Fear not. With famous purveyors of the finer things from other industries hoping to expand their brands, luxury lodging has never looked — or tasted — so good.
The latest boldfaced name to make the leap? Famed sushi chef Nobu Matsuhisa, whose first Nobu Hotel opened at Caesars Palace in Las Vegas on Monday. Taking over the resort’s old Centurion Tower, the hotel within a hotel features 181 rooms, the world’s largest Nobu restaurant and the sort of built-in brand recognition that promises to attract a hungry, well-heeled crowd.

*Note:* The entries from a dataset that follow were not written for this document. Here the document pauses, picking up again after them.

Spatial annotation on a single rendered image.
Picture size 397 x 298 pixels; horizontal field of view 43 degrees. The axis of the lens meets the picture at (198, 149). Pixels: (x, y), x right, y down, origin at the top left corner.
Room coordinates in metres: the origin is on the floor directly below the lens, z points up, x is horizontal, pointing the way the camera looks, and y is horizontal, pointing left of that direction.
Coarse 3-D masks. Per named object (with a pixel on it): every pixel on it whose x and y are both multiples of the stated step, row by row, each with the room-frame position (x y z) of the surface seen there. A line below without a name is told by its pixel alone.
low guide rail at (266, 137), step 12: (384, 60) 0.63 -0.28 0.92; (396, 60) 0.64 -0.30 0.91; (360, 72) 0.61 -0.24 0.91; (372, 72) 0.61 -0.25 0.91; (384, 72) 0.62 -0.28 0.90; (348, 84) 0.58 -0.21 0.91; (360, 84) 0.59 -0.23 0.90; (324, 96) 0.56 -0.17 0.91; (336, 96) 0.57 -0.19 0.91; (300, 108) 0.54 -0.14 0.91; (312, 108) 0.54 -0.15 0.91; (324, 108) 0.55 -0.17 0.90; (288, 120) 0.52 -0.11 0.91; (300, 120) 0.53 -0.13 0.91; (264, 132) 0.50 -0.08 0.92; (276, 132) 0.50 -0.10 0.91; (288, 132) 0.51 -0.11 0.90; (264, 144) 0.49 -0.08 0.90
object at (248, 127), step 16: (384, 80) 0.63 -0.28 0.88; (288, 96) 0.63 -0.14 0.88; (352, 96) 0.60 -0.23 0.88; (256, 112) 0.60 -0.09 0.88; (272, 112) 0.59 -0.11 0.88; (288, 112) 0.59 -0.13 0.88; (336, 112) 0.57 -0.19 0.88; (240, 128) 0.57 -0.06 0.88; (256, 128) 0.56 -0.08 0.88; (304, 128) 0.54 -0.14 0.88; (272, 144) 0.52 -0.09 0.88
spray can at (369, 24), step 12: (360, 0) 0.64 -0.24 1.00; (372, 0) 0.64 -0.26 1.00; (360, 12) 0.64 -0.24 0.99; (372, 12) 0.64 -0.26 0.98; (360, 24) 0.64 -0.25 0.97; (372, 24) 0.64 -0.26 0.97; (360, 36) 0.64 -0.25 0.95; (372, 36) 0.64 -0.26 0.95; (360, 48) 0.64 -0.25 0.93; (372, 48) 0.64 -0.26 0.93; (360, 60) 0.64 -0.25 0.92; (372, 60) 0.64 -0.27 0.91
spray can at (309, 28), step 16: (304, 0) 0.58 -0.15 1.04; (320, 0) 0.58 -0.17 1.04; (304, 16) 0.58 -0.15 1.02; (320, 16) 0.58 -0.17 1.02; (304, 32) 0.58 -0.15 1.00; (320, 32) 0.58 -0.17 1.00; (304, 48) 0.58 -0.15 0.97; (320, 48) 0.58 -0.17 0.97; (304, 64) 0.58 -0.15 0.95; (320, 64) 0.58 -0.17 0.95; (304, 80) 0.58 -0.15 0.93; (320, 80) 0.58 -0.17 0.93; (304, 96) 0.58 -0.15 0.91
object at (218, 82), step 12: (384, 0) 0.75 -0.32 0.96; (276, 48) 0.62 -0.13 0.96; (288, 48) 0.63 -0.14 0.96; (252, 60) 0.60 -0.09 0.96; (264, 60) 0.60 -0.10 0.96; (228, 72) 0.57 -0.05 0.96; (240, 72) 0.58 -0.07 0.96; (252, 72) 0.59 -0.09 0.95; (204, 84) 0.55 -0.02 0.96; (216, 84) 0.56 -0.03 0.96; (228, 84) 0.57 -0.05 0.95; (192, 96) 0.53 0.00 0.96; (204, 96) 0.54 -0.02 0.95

“We’ve been around for 20 years and we’ve been the restaurant of choice for a number of hotels,” said Trevor Horwell, chief executive of Nobu Hospitality. “About four years ago, we said to ourselves, we don’t want to help create other people’s hotels. We want to do our own.”
The result is an Asian-infused retreat where the rooms feature teak furnishings, Japanese artworks and a much-buzzed-about room service menu that offers everything from miso soup and green tea waffles to a budget-busting bento box featuring lobster, Wagyu steak and premium sushi rolls for $288.

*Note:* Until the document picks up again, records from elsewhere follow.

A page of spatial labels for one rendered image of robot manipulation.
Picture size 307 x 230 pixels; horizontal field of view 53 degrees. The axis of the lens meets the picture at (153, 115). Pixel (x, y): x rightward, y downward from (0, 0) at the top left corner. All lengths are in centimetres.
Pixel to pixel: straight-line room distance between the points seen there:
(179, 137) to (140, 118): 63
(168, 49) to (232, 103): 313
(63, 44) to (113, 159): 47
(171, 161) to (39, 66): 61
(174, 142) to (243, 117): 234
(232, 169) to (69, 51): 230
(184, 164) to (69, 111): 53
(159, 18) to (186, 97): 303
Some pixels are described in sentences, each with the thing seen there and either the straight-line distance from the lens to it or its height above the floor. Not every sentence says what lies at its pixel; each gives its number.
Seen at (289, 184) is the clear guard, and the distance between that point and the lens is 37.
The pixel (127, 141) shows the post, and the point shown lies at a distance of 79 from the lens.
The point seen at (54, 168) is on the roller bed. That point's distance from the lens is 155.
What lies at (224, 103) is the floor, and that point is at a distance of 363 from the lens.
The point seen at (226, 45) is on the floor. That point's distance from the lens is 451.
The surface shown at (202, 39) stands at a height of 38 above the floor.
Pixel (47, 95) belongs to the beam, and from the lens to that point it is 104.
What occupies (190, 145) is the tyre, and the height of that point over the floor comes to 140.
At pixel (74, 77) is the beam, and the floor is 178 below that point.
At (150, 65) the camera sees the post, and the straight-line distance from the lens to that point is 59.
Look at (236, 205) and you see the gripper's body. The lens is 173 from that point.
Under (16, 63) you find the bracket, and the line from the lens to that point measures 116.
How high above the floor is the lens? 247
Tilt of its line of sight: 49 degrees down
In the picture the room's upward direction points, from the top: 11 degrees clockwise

That last one, by the way, will set you back more than a basic king room, which, at opening, runs just $249 per night.
“They’re promoting a whole new level of customer service and opulence, above the Four Seasons and the Mandarin Oriental,” said Anthony Curtis, president of LasVegasAdvisor.com, an online newsletter. “They’re positioning themselves as something special for the high end of the travel market.”
And Matsuhisa and his cohorts (Robert De Niro, among them) aren’t the only ones targeting that market. In recent years, other hotels in other cities have opened under boldfaced names including Armani, Bulgari and Missoni.
Also in the works are the world’s first Baccarat Hotel, expected to open in New York next year, and several planned Harrods hotels, including outposts in London, New York and Kuala Lumpur.
“Properly executed, the hotel industry is entertainment and at the high end, it touches on fashion and lifestyle,” said David McMillan, a Toronto-based hotel branding consultant. “People who travel at the very high end are looking to stay at properties that they personally identify with.”
“These companies have discovered that they have significant brand equity,” said John O’Neill, director of the School of Hospitality Management at Penn State. “The consumer who wears Armani clothing would potentially be the same consumer who would want to stay in an Armani hotel.”
But even strong brand equity will only get you so far. For one thing, such properties will naturally appeal to an exceedingly small sliver of the traveling public. For another, the pricier the property, the higher the cost of managing the inevitable wear and tear on amenities and furnishings.
The biggest challenge, however, may be that such concepts don’t lend themselves to the scalability that most major hotel brands rely on to remain profitable.
“These concepts have never panned out in any big way,” said O’Neill. “They’re limited to cities like New York, Las Vegas, San Francisco. You’re not going to see them in Kansas City or Oklahoma City.”